Hausfrau

 

ANYTHING AT ALL? LIKE Doktor Messerli, Archie spoke a magnificently accented English intoned not by the shape-shifting consonants of High Alemannic, but by words that both roiled and wrenched open. Here an undulant r, there a queue of vowels rammed into one another like a smithy’s bellows pressed hotly closed. Anna drew herself to men who spoke with accents. It was the lilt of Bruno’s nonnative English that she let slide its thumb, its tongue into the waistband of her panties on their very first date (that, and the Williamsbirnen Schnaps, the pear tinctured eau-de-vie they drank themselves stupid with). In her youth Anna dreamed soft, damp dreams of the men she imagined she would one day love, men who would one day love her. She gave them proper names but indistinct, foreign faces: Michel, the French sculptor with long, clay-caked fingers; Dmitri, the verger of an Orthodox church whose skin smelled of camphor, of rockrose, of sandalwood resin and myrrh; Guillermo, her lover with matador hands. They were phantom men, girlhood ideations. But she mounted an entire international army of them.

 

It was the Swiss one she married.

 

If you cannot live without something, you won’t.

 

Despite Doktor Messerli’s suggestion that she enroll in these classes, Anna did know an elementary level of German. She got around. But hers was a German remarkable only in how badly it was cultivated and by the herculean effort she had to summon in order to speak it. For nine years, though, she’d managed with rudimentary competence. Anna had purchased stamps from the woman at the post office, consulted in semi-specifics with pediatricians and pharmacists, described the haircuts she desired to stylists, haggled prices at flea markets, made brief chitchat with neighbors, and indulged a pair of affable though persistent Zeugen Jehovas who, each month, arrived on her doorstep with a German-language copy of The Watchtower. Anna had also, though with less frequency, given directions to strangers, adapted recipes from cooking programs, taken notes when the chimney sweep detailed structural hazards of loose mortar joints and blocked flues, and extracted herself from citations when, upon the conductor’s request, she could not produce her rail pass for validation.

 

But Anna’s grasp of grammar and vocabulary was weak, her fluency was choked, and idioms and proper syntax escaped her completely. Occurring monthly, at least, were dozens of instances in which she commended a task into Bruno’s hands. It was he who dealt with local bureaucracy, he who paid the insurance, the taxes, the house note. It was he who filed the paperwork for Anna’s residency permit. And it was Bruno who handled the family’s finances, for he was employed as a midlevel management banker at Credit Suisse.
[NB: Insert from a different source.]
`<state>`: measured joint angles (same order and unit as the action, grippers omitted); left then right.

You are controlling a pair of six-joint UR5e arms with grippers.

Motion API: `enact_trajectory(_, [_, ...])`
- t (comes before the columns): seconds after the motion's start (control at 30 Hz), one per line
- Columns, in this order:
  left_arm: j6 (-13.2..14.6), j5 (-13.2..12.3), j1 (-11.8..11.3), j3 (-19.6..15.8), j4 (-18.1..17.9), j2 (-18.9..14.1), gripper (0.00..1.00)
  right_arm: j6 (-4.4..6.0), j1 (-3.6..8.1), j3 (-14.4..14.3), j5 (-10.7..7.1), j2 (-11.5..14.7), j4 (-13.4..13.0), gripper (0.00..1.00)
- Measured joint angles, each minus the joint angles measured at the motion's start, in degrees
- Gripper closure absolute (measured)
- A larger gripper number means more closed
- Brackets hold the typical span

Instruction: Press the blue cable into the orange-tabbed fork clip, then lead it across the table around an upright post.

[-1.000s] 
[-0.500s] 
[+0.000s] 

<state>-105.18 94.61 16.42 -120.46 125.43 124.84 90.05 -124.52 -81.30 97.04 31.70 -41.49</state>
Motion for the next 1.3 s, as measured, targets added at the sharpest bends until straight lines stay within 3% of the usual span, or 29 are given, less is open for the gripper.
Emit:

Anna didn’t even have a bank account.

 

 

 

DOKTOR MESSERLI ENCOURAGED ANNA to take a more active role in family matters.

 

“I should,” Anna said. “I really should.” She wasn’t even sure she knew what Bruno did at work.

 

 

 

THERE WAS NO REASON Anna couldn’t join the mothers chatting in the square, no rule forbidding it, nothing that prevented her from sharing in their small talk. Two of them she knew by sight and one by name, Claudia Zwygart. Her daughter Marlies was in Charles’s class at school.

 

Anna didn’t join them.

 

 

 

BY WAY OF EXPLANATION, Anna offered the following self-summary: I am shy and cannot talk to strangers.

 

Doktor Messerli sympathized. “It is difficult for foreigners to make Swiss friends.” The problem runs deeper than a lack of command of German, itself problem enough. Switzerland is an insular country, sealed at its boundaries and neutral by choice for two centuries. With its left hand it reaches out to refugees and seekers of asylum. With its right, it snatches freshly laundered monies and Nazi gold. (Unfair? Perhaps. But when Anna was lonely she lashed out.) And like the landscape upon which they’ve settled, the Swiss themselves are closed at their edges. They tend naturally toward isolation, conspiring to keep outsiders at a distance by appointing not one, two, or three, but four whole national languages. Switzerland’s official name is in yet a fifth: Confoederatio Helvetica. Most Swiss speak German however, and it is German that’s spoken in Zürich.

 

But it’s not precisely German.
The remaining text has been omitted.